A medicina homeopática responde à mesma preocupação da medicina psicossomática. Tem uma abordagem psicossomática dos doentes e uma leitura específica da doença. Para ela, trata-se mesmo de uma abordagem sistemática e sistêmica. Abordar as relações da psicossomática com a Homeopatia nos obriga a situar-nos relativamente às questões-chave estabelecidas pela psicossomática; o que faremos com uma intenção terapêutica mais presente, que nos permitirá abordar o que constitui a especificidade da terapêutica homeopática.
Questões-chave da psicossomática na Homeopatia
A conversão
Caracteriza-se pela existência de sintomas funcionais objetivos para o médico, mas que não correspondem a nenhuma lesão anatômica observável. É também um sintoma no sentido psicanalítico do termo, ou seja, um compromisso entre um desejo e sua interdição, cujo sentido é da ordem do símbolo. Trata-se aqui do corpo, real e imaginário, e da linguagem. O inconsciente, sua elaboração na primeira infância em seu componente de sexualidade, e a relação médico-paciente são os elementos indispensáveis para a compreensão da problemática da conversão somática e, portanto, de sua abordagem terapêutica. O lugar da fala aqui é importante.
O funcional
Trata-se de um conjunto de sintomas descritos pelo doente, mas que, para o médico, não são postos em correspondência com imagens lesionais anatômicas. Frequentemente, ele leva a recorrer a diferentes especialistas com a inscrição da noção de ´clivagem´ ou de ´fragmentação´ e a conluio do anonimato, pela qual a pessoa não assume a responsabilidade da situação, ou ainda, a confrontação com a loucura, a alienação, quando a consulta do psiquiatra é brandida como uma ameaça. Imagem do espelho do que ocorre no doente funcional, onde o corpo ´toma a palavra´ para mostrar, expressar o sofrimento existencial do ser que não pode (ainda) falar.
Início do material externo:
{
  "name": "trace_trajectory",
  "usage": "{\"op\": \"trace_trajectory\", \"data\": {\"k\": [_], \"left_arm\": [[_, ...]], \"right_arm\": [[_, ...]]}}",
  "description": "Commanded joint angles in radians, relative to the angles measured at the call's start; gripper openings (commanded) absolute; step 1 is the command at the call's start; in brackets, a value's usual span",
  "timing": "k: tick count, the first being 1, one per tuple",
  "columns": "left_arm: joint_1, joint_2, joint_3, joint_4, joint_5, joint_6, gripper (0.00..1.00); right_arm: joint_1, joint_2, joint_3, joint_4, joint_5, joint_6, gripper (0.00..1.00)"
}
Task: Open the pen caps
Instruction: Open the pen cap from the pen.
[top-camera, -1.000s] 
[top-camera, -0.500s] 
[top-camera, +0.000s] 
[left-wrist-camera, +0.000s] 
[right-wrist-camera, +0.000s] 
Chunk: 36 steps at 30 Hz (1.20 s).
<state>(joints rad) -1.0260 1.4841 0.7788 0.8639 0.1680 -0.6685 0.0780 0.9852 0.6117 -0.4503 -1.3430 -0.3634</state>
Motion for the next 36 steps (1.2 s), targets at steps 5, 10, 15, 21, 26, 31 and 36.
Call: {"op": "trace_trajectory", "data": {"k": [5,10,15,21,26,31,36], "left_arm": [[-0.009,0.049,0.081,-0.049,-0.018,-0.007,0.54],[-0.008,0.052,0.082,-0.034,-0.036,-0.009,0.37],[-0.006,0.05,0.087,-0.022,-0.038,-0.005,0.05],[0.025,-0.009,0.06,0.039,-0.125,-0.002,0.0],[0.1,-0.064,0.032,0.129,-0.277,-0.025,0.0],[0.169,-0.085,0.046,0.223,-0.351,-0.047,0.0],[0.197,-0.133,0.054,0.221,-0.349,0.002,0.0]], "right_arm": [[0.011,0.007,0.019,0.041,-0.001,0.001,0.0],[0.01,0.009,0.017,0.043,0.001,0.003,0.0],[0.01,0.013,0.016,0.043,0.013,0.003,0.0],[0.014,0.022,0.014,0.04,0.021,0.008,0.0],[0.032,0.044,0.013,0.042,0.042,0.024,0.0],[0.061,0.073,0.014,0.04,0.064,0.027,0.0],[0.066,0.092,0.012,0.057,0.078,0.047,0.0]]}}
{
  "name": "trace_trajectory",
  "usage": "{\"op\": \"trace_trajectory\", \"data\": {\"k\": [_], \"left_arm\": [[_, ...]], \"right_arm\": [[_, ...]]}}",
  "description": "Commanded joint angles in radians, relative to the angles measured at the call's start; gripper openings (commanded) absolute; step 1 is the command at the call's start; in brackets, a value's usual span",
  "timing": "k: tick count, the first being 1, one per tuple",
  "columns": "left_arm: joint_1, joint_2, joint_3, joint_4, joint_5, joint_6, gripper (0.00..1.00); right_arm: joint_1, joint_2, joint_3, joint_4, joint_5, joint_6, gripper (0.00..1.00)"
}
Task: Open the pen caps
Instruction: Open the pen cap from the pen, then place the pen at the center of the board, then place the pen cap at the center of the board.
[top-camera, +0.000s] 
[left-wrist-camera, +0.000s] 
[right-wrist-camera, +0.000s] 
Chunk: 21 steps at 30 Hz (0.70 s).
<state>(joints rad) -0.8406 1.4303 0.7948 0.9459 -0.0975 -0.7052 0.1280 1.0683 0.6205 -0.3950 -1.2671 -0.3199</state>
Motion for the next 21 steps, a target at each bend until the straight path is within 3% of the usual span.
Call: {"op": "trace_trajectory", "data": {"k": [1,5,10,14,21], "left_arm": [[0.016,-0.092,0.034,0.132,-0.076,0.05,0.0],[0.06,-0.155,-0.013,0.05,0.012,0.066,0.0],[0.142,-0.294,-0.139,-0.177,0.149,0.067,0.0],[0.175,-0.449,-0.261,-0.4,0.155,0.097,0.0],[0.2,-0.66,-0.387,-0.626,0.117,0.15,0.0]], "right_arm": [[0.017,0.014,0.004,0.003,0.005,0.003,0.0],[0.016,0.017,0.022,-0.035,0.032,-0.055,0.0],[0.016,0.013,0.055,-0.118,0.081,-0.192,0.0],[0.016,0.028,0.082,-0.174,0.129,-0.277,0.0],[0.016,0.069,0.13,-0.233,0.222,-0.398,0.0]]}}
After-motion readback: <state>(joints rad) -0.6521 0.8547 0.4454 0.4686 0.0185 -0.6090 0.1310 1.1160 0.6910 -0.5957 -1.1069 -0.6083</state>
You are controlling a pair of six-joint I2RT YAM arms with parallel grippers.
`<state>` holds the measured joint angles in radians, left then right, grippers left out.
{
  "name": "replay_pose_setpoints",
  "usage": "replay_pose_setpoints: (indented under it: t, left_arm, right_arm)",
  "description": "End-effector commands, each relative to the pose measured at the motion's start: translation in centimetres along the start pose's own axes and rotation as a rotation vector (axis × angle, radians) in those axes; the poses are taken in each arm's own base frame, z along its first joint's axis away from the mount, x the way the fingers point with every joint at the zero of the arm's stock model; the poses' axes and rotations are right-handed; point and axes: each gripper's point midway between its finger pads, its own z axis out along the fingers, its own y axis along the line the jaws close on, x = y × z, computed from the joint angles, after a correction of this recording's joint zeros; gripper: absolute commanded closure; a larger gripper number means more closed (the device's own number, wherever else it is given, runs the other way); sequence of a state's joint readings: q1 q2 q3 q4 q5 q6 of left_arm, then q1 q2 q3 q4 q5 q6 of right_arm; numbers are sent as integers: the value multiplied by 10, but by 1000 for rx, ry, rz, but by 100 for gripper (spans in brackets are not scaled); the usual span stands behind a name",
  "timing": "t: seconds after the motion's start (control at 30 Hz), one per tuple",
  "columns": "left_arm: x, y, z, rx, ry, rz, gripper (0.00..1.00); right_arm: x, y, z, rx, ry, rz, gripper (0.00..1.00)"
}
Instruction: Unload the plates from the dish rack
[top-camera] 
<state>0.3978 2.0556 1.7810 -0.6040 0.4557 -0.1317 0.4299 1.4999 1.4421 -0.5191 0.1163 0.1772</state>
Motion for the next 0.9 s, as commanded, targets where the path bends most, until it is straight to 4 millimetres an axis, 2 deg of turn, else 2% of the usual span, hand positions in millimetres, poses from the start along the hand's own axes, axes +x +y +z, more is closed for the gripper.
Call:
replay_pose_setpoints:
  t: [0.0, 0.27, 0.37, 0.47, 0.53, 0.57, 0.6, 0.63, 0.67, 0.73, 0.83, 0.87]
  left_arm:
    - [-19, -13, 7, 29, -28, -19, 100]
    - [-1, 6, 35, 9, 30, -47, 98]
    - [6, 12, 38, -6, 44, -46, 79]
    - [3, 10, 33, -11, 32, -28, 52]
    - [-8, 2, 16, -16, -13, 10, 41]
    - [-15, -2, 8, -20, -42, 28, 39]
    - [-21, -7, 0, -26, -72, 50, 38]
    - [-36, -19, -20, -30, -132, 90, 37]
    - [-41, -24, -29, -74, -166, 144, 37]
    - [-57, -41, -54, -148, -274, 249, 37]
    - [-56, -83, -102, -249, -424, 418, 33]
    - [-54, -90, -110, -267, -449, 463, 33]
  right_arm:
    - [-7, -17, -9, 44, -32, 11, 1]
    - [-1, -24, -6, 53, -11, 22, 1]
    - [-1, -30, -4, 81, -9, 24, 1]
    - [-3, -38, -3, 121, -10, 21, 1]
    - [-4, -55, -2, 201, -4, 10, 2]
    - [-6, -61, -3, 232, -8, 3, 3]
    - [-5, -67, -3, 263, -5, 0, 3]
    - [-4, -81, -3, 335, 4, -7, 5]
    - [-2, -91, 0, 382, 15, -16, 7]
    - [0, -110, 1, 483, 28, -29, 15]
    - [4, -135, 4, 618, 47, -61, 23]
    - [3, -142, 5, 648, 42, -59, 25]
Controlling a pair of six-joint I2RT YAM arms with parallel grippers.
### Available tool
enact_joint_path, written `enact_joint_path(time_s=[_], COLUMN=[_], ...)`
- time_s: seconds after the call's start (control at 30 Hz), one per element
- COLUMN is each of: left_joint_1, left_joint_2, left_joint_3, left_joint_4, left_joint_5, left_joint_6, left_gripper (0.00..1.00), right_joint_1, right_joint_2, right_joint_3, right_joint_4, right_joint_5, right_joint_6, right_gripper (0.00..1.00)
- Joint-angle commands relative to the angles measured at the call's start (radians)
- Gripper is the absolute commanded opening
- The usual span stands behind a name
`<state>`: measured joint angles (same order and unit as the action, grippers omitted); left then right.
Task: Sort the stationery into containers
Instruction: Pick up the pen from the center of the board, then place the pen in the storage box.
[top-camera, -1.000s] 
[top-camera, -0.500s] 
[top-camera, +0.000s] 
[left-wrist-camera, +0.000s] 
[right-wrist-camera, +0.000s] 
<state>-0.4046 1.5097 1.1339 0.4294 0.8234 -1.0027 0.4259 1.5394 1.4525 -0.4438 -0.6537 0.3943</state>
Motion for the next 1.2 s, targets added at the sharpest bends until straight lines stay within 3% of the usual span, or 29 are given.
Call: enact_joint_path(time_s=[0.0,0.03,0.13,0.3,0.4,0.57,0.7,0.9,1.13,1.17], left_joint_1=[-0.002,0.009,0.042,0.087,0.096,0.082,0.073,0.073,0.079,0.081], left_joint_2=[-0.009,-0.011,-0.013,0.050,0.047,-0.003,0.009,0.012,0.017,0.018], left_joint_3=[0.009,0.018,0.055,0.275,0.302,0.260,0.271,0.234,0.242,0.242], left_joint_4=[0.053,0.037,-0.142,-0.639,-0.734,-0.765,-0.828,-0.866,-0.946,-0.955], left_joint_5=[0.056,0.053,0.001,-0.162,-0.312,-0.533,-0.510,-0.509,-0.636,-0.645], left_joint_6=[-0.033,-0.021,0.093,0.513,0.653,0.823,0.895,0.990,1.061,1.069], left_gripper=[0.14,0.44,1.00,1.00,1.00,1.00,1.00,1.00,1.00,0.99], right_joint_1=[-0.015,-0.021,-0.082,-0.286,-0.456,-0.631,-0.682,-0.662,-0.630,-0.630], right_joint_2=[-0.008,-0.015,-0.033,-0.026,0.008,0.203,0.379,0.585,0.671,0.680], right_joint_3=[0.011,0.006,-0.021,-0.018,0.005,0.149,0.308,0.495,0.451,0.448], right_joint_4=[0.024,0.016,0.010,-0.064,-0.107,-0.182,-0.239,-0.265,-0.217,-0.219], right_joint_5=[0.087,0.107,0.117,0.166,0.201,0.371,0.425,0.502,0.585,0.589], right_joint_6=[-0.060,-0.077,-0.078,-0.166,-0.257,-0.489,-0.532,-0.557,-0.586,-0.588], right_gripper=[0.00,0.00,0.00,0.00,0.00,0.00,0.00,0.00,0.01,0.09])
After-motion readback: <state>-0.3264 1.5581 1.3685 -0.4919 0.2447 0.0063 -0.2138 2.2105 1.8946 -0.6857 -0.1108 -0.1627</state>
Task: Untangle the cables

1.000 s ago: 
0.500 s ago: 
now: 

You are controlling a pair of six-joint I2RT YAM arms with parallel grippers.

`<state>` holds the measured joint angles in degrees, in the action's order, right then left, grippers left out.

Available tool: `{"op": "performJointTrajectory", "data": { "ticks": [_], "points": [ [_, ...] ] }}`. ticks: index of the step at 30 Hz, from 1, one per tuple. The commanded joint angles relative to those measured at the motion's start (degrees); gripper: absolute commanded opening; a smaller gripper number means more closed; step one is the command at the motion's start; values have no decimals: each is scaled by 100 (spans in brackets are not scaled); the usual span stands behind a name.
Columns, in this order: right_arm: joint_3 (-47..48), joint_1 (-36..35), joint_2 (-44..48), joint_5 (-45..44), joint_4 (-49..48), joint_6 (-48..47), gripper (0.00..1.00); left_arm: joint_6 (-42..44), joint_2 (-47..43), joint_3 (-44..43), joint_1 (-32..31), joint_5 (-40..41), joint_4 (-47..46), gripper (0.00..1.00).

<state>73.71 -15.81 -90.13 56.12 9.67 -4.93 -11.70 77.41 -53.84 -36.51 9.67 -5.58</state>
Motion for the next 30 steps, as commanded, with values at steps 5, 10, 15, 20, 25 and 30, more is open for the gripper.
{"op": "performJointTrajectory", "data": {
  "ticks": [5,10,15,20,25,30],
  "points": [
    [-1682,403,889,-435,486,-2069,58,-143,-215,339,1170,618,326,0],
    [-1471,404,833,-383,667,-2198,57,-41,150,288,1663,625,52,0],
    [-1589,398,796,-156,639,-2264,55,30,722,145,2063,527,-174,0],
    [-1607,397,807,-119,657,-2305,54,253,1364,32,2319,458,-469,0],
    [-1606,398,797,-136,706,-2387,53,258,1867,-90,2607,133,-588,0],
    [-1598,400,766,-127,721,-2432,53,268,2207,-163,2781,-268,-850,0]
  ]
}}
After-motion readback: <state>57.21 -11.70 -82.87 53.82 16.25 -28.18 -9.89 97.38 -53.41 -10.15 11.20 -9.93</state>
Então é necessário, para o Terapeuta, escutar o sintoma e aquele que o expressa, numa escuta global: ´(...) o sintoma é captado, tomado numa relação do sujeito consigo mesmo, com seu corpo, com os outros e com o mundo. Como tal, ele nada é, fora do sentido que lhe podem descobrir (...) A abordagem do sintoma em seu verdadeiro registro de escuta necessita aqui que, a propósito do funcional, o médico ultrapasse o hiato que esse termo anuncia quando, entre um discurso científico sobre a vida e a doença e um discurso psiquiátrico sobre a alienação e a alma sofredora, ele não dá ganho de causa a nenhuma das partes. Trata-se aí de um dos terrenos de eleição da medicina homeopática. O homeopata sabe ser aquele que escuta e aquele que trata. O sintoma fala a quem sabe ouví-lo. Essa escuta pode ser feita em diferentes níveis, de diferentes maneiras. O homeopata, como qualquer terapeuta, ingressa no campo da fala e de seu poder terapêutico. Desse modo, ele não foge dos acontecimentos relacionais comuns a todos nessa área. Como qualquer terapeuta, ele tem de aprender a conhecê-los, a controlá-los e a dominá-los.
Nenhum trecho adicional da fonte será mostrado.